Ahead of its release on the Nintendo Switch console on December 5, the game’s creative director Joe Humfrey revealed that the game is “unlike anything” that inkle has made before and was inspired by his own adventures in the Highlands as a youth.

He told The Herald: "I grew up in Fife and I had an amazing schoolteacher who used to take the kids up to the Highlands to go camping and go hillwalking at the weekends and I absolutely loved the experience. In fact, the survival elements of the game were inspired by foolish exploits as a teenager going up into the Highlands with my friends. 

“There was one particular occasion where we got very lost and had to be rescued by a deer stalker and he drove us over multiple hills in the Highlands almost to our start point. It was getting really late and really dark and we had to find our way back down the mountain in the pitch black stumbling through bogs not being sure whether we would find our way back but obviously we did make it back in the end.
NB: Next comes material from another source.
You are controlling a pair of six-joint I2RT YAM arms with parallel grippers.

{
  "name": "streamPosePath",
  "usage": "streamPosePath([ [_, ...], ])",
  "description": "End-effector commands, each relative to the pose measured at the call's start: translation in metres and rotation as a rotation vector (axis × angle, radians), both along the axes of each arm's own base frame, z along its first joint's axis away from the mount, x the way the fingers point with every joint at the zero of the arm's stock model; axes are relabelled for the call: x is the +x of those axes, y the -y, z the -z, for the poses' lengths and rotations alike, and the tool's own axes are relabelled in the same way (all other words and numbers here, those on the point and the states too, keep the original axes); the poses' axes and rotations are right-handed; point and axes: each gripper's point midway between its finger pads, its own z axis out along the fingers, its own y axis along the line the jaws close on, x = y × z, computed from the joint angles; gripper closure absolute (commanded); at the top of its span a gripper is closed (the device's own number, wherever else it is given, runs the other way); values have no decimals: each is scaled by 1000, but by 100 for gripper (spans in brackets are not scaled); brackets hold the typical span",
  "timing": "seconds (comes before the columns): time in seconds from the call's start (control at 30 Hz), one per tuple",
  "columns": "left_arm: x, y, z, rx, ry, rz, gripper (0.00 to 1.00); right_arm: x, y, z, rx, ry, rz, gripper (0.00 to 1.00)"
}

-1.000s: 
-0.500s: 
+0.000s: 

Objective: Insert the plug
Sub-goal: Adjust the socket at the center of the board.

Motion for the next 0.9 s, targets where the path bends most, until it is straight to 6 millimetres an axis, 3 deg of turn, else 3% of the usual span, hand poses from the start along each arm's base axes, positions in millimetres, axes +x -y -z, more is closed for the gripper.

It did have quite a strong impact on me.”

Joe conceded that inkle “haven’t replicated all of the Cairngorms and Glencoe or everything”, with the narrative adventure instead taking place in a “kind of fictionalised version of the Highlands”. 

He added: “It’s our own kind of fictional take on it so that we can construct it in a way that suits the structure of the game. 

“But broadly speaking it’s trying to capture the feeling of the foothills north of Dundee and going up high into the Highlands and then coming down more towards the Western Isles on the west coast, so you get that kind of different types of scenery that you’d see in the Scottish Highlands. 

“It features a lot of climbing, exploration and survival.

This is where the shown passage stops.